GOAL OF THE EXERCISE: Please give the whole listing again exactly, without any of its pictures.

RAW DATA:
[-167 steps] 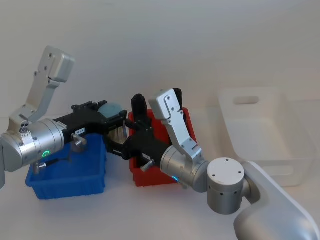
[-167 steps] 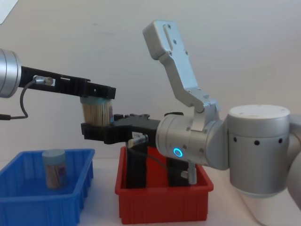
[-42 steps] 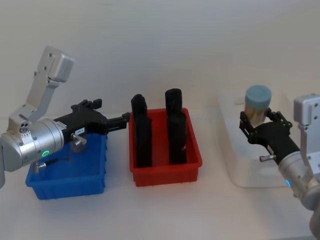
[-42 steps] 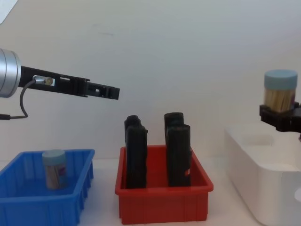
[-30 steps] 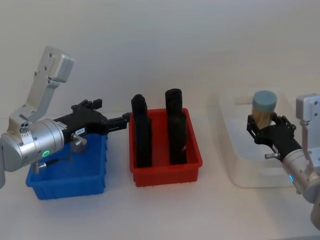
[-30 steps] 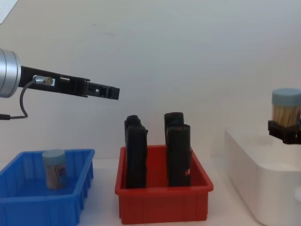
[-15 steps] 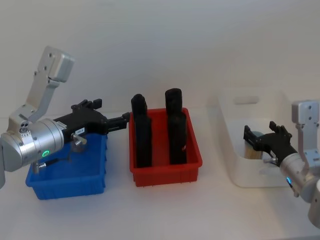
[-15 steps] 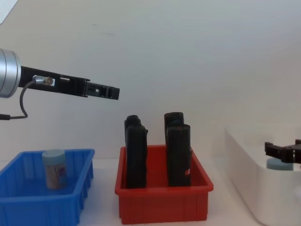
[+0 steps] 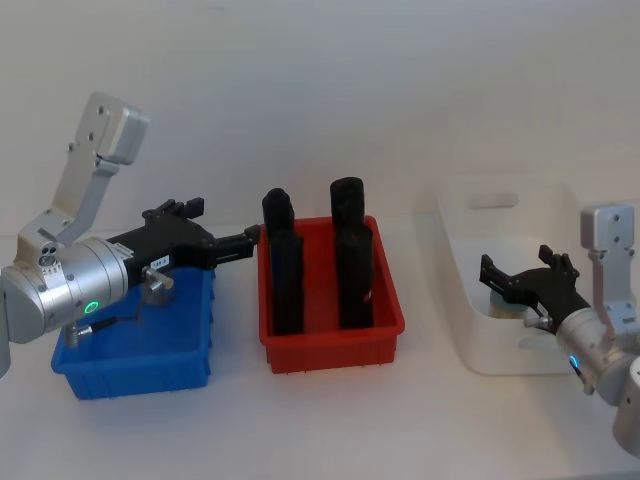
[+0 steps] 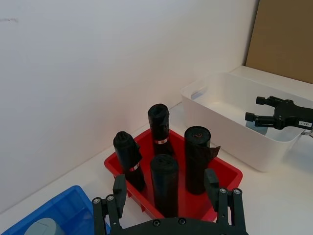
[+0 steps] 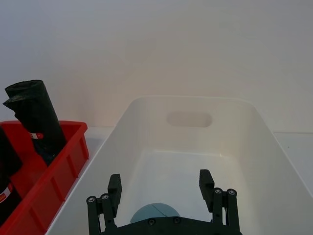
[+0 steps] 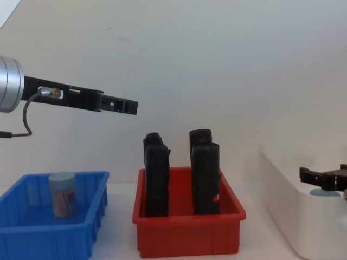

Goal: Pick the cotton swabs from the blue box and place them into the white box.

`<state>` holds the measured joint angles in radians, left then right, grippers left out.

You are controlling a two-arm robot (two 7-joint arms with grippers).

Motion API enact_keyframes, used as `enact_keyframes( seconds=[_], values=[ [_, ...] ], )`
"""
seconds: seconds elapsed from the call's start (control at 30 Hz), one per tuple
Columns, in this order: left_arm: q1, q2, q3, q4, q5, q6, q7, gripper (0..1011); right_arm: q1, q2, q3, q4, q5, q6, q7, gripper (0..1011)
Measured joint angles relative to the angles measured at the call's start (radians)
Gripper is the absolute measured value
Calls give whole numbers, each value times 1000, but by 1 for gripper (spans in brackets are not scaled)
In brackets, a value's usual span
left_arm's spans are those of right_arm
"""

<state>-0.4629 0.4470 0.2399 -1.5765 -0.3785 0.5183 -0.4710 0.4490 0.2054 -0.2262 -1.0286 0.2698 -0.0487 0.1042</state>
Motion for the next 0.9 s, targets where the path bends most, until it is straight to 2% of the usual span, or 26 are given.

SOLUTION TO THIS TASK:
[-167 steps] 
[-167 steps] 
[-42 steps] 
[-42 steps] 
[-30 steps] 
[-30 steps] 
[-15 steps] 
[-15 steps] 
[+0 steps] 
[+0 steps] 
[+0 steps] 
[+0 steps] 

Goal: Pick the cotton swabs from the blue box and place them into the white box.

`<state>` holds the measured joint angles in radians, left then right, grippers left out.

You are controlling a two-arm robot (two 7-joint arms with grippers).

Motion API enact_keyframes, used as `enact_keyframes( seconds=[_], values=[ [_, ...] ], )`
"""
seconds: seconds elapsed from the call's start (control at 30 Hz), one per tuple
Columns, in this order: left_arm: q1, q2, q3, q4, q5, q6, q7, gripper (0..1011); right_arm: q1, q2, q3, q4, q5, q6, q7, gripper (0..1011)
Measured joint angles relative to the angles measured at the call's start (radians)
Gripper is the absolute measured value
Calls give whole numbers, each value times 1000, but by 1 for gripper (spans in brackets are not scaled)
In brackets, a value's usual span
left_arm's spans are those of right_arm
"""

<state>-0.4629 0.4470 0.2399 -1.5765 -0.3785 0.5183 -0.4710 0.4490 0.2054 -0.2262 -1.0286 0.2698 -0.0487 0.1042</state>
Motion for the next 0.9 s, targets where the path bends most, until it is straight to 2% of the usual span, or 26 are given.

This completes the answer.